The test procedure is as follows:

  1. Connect to the E-HPC cluster as the user you created. For more information, see Connect to a cluster.

  2. Run the following command to check if the required environment components are installed correctly.

    module avail
  3. Run the following command to download and decompress the precompiled osu-benchmark installation package.

    cd ~ && wget https://ehpc-perf.oss-cn-hangzhou.aliyuncs.com/AMD-Genoa/osu-bin.tar.gz
    tar -zxvf osu-bin.tar.gz
  4. Run the following command to navigate to the test working directory and edit the Slurm job script.

    cd ~/pt2pt 
    vim slurm.job

    The test script is as follows:

    #!/bin/bash
    #SBATCH --job-name=osu-bench
    #SBATCH --ntasks-per-node=1
    #SBATCH --nodes=2
    #SBATCH --partition=comp
    #SBATCH --output=%j.out
    #SBATCH --error=%j.out
    
    # Load environment parameters
    module purge
    module load aocc/4.0.0 gcc/12.3.0 libfabric/1.16.0 mpich-aocc/4.0.3
    
    # Run MPI latency test: eRDMA
    echo -e "++++++ use erdma for osu_lat: START"
    mpirun -np 2 -ppn 1 -genv FI_PROVIDER="verbs;ofi_rxm" ./osu_latency
    echo -e "------ use erdma for osu_lat: END\n"
    # Run MPI latency test: TCP
    echo -e "++++++ use tcp for osu_lat: START"
    mpirun -np 2 -ppn 1 -genv FI_PROVIDER="tcp;ofi_rxm" ./osu_latency
    echo -e "------ use tcp for osu_lat: END\n"
    
    # Run MPI bandwidth test: eRDMA
    echo -e "++++++ use erdma for osu_bw: START"
    mpirun -np 2 -ppn 1 -genv FI_PROVIDER="verbs;ofi_rxm" ./osu_bw
    echo -e "------ use erdma for osu_bw: END\n"
    # Run MPI bandwidth test: TCP
    echo -e "++++++ use tcp for osu_bw: START"
    mpirun -np 2 -ppn 1 -genv FI_PROVIDER="tcp;ofi_rxm" ./osu_bw
    echo -e "------ use tcp for osu_bw: END\n"
    Note
    • -np 2: Specifies the total number of processes.

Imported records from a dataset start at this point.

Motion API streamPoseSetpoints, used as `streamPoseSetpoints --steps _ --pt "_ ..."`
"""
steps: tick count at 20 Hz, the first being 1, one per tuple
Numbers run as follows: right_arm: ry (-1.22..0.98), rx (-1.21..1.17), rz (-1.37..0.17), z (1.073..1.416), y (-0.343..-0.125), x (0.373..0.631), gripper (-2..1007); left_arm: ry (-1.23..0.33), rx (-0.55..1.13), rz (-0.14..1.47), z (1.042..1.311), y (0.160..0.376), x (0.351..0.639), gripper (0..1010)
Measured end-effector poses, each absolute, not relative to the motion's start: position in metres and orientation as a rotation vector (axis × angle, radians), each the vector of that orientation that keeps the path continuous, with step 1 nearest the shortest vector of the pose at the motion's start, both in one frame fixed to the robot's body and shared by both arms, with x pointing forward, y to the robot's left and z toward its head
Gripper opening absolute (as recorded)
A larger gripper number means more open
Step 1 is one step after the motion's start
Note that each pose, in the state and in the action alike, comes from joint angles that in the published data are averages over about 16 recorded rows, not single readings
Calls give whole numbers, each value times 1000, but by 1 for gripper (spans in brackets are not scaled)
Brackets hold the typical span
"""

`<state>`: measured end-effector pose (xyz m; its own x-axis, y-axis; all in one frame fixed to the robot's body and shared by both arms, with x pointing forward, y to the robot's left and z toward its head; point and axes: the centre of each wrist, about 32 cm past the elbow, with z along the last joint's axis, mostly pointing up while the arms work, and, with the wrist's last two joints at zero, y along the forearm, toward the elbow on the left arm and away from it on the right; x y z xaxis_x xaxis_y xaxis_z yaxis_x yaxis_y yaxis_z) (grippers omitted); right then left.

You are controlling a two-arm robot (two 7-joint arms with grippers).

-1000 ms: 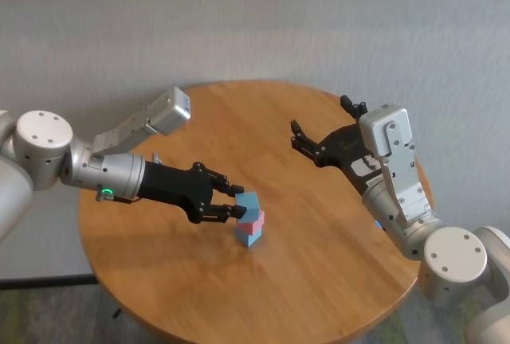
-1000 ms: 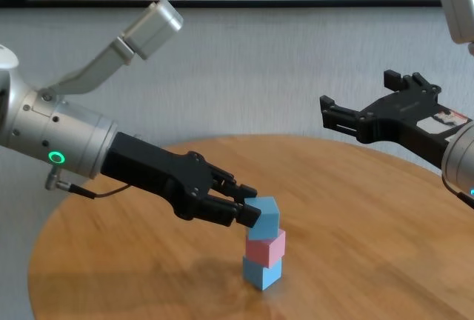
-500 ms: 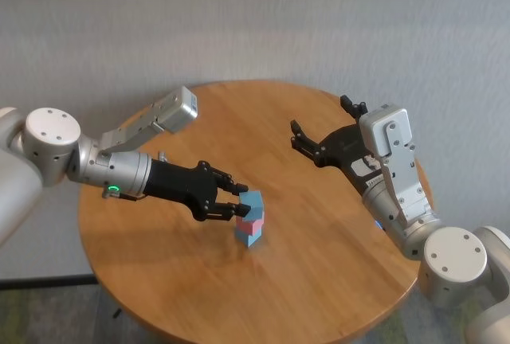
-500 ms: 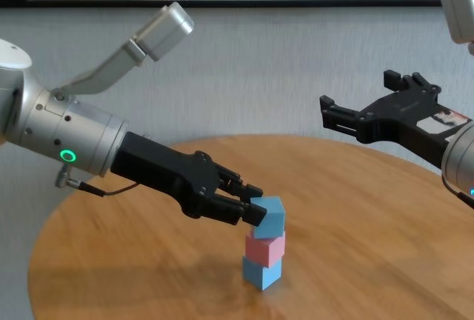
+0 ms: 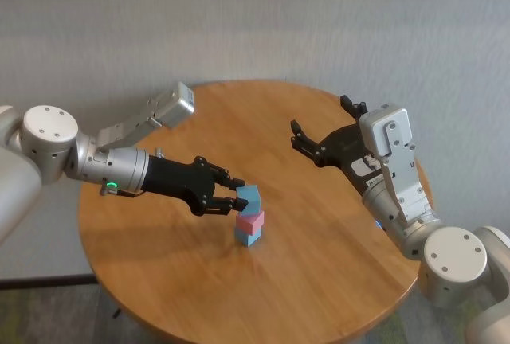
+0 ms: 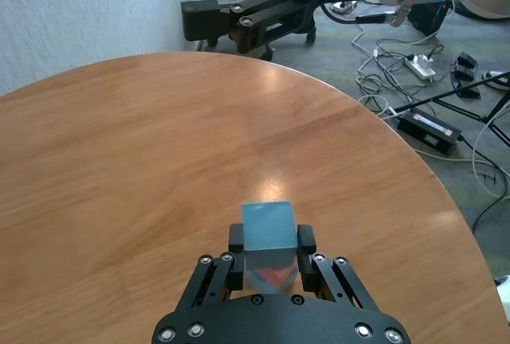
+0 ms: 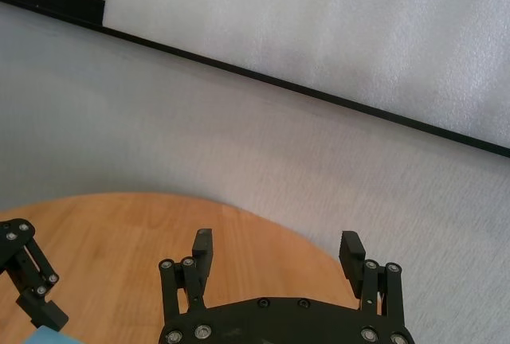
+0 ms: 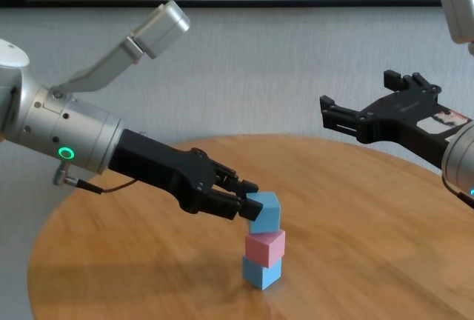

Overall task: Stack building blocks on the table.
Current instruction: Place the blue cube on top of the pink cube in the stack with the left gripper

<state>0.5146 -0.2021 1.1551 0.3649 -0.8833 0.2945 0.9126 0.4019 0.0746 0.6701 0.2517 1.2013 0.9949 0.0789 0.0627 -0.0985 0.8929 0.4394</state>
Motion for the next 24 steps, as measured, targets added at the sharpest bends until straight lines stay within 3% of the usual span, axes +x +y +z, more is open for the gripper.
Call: streamPoseSetpoints --steps 24 --pt "-309 -108 -1158 1155 -202 515 1005 -27 451 87 1196 250 669 394"
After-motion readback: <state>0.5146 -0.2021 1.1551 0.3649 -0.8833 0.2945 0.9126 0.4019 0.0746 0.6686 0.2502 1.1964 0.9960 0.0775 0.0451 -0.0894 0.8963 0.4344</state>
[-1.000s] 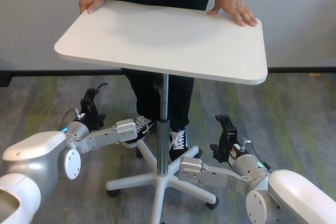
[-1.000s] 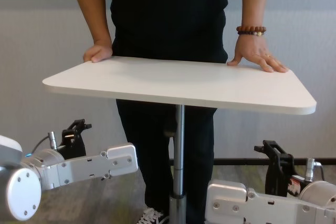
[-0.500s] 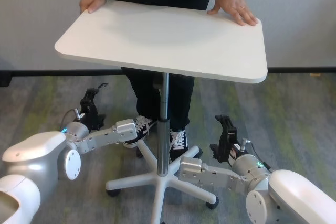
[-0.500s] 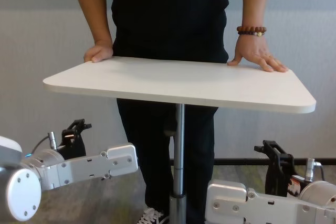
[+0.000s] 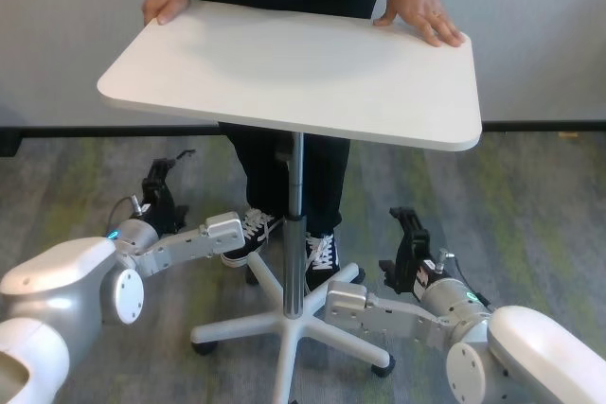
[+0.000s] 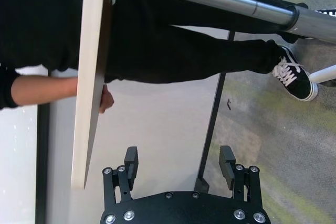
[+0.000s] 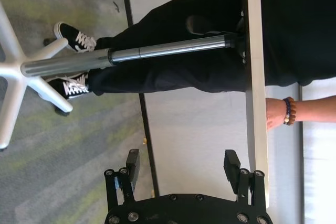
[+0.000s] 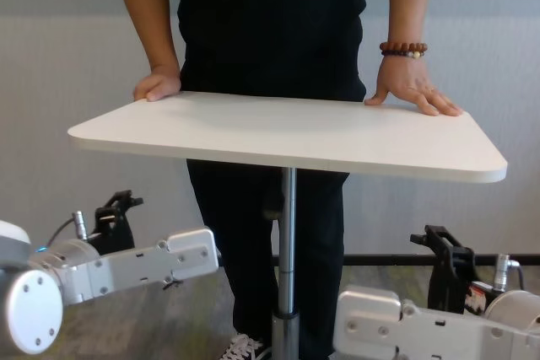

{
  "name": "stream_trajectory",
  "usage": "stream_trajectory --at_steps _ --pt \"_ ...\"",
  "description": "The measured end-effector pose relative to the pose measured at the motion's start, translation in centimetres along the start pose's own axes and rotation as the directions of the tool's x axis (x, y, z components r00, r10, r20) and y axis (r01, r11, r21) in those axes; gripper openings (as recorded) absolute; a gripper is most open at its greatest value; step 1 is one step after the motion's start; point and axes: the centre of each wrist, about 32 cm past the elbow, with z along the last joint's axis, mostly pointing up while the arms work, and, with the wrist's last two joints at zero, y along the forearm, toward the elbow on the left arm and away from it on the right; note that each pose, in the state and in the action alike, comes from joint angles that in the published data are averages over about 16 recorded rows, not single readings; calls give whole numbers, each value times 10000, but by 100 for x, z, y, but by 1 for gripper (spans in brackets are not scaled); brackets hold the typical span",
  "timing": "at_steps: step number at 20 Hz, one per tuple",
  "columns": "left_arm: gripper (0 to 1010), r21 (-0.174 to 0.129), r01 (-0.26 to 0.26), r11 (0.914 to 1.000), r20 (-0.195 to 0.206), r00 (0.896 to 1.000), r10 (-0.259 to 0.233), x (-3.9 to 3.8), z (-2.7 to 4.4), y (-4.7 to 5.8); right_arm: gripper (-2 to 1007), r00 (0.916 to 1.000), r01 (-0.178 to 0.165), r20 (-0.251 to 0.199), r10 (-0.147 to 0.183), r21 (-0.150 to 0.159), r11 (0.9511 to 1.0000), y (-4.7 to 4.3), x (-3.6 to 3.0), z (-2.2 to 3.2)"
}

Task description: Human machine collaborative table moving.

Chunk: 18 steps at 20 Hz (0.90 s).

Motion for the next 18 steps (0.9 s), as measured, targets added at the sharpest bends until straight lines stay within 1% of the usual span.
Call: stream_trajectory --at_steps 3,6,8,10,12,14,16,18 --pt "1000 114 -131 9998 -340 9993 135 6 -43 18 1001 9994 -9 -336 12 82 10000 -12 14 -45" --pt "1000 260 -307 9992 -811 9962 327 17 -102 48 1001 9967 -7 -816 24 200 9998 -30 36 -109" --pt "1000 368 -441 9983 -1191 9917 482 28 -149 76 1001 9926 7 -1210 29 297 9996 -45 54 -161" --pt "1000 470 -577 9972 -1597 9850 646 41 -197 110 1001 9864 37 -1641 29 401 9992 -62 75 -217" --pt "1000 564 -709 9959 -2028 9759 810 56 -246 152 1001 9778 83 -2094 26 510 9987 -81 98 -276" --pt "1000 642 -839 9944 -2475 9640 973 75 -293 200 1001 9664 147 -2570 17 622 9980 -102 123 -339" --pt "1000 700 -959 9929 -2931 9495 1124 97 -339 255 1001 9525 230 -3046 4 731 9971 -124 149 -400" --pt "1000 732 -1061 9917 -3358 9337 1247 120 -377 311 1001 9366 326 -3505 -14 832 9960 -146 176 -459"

A value of 2 means the MPI job starts two processes.

    • -ppn 1: Specifies the number of processes per node. A value of 1 means one process runs on each node.

    • -genv: Sets an environment variable that applies to all processes.

      • FI_PROVIDER="tcp;ofi_rxm": Uses the TCP protocol and enhances communication reliability through the RXM framework.

      • FI_PROVIDER="verbs;ofi_rxm": Prioritizes the high-performance Verbs protocol (based on RDMA) and optimizes message transmission through the RXM framework. Alibaba Cloud eRDMA provides a high-performance elastic RDMA network.

  5. Run the following command to submit the test job.

    sbatch slurm.job

    The command line displays the job ID.

    image

  6. Run the following command to view the job status. During the test, you can also view monitoring information for E-HPC in the console, such as storage, job, and node status. For more information, see View monitoring information.

    squeue

    image

    In the current directory, you can view the log file that corresponds to the job ID. The output is as follows:

    • Network latency test results: These results show the relationship between message size (in bytes, from 1 B to 4 MB) and average latency. The following are example test results:

      Using the Verbs protocol (based on eRDMA)

      image

      Using the TCP protocol

      image

      The test data shows that for small messages (1 B to 8 KB), the latency of eRDMA is significantly lower than that of TCP.

    • Network bandwidth test results: These results show the relationship between message size (in bytes, from 1 B to 4 MB) and bandwidth. The following are example test results:

      Using the Verbs protocol (based on eRDMA)

      image

      Using the TCP protocol

      image

      The test data shows that for message sizes from 16 KB to 64 KB, eRDMA fully utilizes the network bandwidth, whereas the TCP protocol stack introduces additional processing overhead.